Depending on the specific replication behavior that you want to depict, you may color the label of the node to reflect its role or you may draw an appropriately colored box around the local time axis of the entity. The former is helpful to avoid clutter when analyzing common scenarios whereas the latter is helpful when you want to accurately represent replication behavior in the presence of changing roles of the nodes (useful for debugging). Both options are represented below. We will focus on the first one.
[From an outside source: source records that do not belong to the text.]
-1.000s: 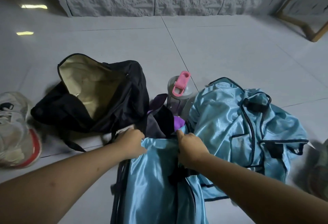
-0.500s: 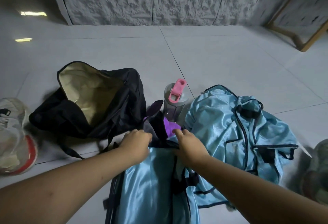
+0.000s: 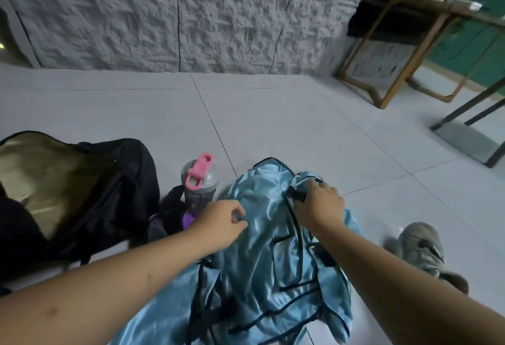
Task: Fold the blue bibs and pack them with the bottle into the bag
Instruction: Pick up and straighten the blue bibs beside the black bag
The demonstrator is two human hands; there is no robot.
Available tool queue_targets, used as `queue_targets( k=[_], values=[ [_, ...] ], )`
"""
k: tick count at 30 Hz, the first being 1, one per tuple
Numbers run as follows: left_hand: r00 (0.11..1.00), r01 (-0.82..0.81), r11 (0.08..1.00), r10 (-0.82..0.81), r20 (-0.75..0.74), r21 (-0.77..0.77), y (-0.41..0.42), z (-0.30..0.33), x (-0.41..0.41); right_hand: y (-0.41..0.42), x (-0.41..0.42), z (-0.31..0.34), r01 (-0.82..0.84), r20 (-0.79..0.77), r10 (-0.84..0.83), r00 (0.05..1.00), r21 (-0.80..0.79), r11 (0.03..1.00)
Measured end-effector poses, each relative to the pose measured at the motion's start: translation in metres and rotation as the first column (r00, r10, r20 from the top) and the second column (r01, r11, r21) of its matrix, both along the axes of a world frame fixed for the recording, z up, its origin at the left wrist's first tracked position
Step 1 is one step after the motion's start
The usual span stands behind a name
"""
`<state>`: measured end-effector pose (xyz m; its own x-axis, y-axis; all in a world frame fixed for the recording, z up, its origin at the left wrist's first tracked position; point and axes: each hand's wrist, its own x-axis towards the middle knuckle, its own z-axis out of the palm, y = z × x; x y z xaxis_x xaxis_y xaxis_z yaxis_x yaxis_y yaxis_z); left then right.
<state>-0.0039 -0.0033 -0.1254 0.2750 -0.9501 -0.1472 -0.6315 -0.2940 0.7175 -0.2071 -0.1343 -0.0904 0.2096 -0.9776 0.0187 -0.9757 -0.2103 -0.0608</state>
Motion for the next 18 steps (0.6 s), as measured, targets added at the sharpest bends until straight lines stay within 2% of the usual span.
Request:
queue_targets(
  k=[3, 5, 8, 11, 12, 13, 14, 15, 16, 17, 18],
  values=[
    [0.996, 0.037, 0.999, -0.036, -0.084, 0.006, -0.019, 0.003, -0.016, -0.013, -0.013, -0.006, 0.061, -0.095, -0.052, 0.994, 0.094, 0.994],
    [0.993, 0.059, 0.998, -0.06, -0.105, -0.007, -0.032, 0.004, -0.028, -0.018, -0.017, -0.008, 0.115, -0.07, -0.106, 0.992, 0.147, 0.982],
    [0.979, 0.062, 0.998, -0.067, -0.19, -0.031, -0.047, 0.007, -0.044, -0.015, -0.021, -0.004, 0.126, 0.1, -0.139, 0.985, 0.126, 0.984],
    [0.945, 0.038, 0.998, -0.051, -0.324, -0.047, -0.058, 0.006, -0.055, 0.005, -0.012, 0.004, -0.024, 0.361, 0.015, 0.932, 0.019, 1.0],
    [0.893, 0.002, 0.998, -0.031, -0.448, -0.064, -0.057, 0.01, -0.056, 0.015, -0.004, 0.004, -0.106, 0.431, 0.092, 0.898, 0.009, 0.994],
    [0.78, -0.07, 0.994, 0.004, -0.626, -0.08, -0.058, 0.015, -0.055, 0.025, 0.005, 0.004, -0.196, 0.471, 0.181, 0.863, -0.018, 0.98],
    [0.617, -0.142, 0.987, 0.033, -0.786, -0.069, -0.06, 0.017, -0.053, 0.033, 0.014, 0.001, -0.289, 0.477, 0.281, 0.833, -0.057, 0.956],
    [0.478, -0.174, 0.984, 0.047, -0.877, -0.043, -0.062, 0.021, -0.05, 0.041, 0.021, -0.003, -0.366, 0.458, 0.366, 0.81, -0.092, 0.926],
    [0.417, -0.176, 0.984, 0.062, -0.907, -0.014, -0.062, 0.027, -0.046, 0.049, 0.028, -0.005, -0.438, 0.451, 0.439, 0.777, -0.113, 0.892],
    [0.431, -0.156, 0.988, 0.08, -0.899, 0.013, -0.061, 0.03, -0.041, 0.056, 0.032, -0.005, -0.502, 0.452, 0.486, 0.748, -0.093, 0.86],
    [0.487, -0.143, 0.988, 0.117, -0.866, 0.053, -0.06, 0.03, -0.036, 0.063, 0.034, -0.004, -0.57, 0.468, 0.523, 0.713, -0.049, 0.82]
  ],
)
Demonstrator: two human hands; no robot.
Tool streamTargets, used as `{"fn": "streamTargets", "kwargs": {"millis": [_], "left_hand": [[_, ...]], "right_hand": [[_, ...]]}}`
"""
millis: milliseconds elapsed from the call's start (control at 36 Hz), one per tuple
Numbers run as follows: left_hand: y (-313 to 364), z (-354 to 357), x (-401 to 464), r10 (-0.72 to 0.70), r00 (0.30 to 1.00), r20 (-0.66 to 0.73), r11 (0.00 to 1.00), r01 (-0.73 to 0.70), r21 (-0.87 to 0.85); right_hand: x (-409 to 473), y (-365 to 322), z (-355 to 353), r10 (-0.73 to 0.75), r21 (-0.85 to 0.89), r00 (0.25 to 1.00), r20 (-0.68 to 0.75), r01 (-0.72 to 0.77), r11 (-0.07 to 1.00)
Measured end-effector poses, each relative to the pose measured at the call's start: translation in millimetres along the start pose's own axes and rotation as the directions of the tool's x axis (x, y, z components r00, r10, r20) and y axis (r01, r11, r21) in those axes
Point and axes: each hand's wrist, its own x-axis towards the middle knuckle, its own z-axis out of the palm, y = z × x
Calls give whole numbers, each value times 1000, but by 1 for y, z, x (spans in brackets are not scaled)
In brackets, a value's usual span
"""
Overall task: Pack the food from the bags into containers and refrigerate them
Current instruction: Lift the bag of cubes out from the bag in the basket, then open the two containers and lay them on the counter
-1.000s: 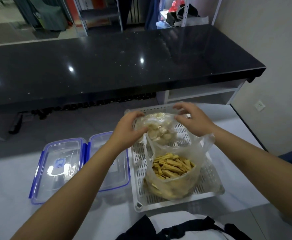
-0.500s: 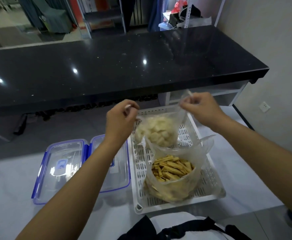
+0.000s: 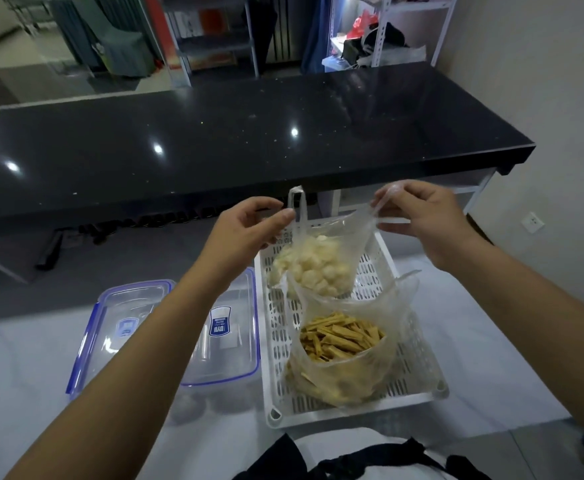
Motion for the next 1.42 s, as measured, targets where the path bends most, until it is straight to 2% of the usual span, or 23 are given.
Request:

Probably, the easiest way to find the code implementing the replication is by searching for requests that the nodes exchange to replicate the data or to track how the new data propagates in the system. You could deduce whether the code belongs to the master (coordinator) or follower (backup) role depending on whether it is triggered by the request that originates from the client or from another node of the system (master). Figuring out the distribution of roles in replication algorithms might be the most challenging problem but it is still soluble. Since there are a handful of replication algorithms commonly used in the software systems, after getting acquainted with them you will have an easier time matching the code to the algorithm that it implements.

Once you’ve figured out the roles of the nodes, say master and follower, you need to track the requests that they send to each other as well as the conditions of sending and accepting these requests. Ideally, you would try to find the original request from the client that hits the master and depict it on the diagram with an arrow. Then, it should be possible to track all the subsequent requests and responses of other nodes. Be mindful of ordering for these requests because the guarantees and the performance that you can deduce from the diagram will depend on how you depicted this communication.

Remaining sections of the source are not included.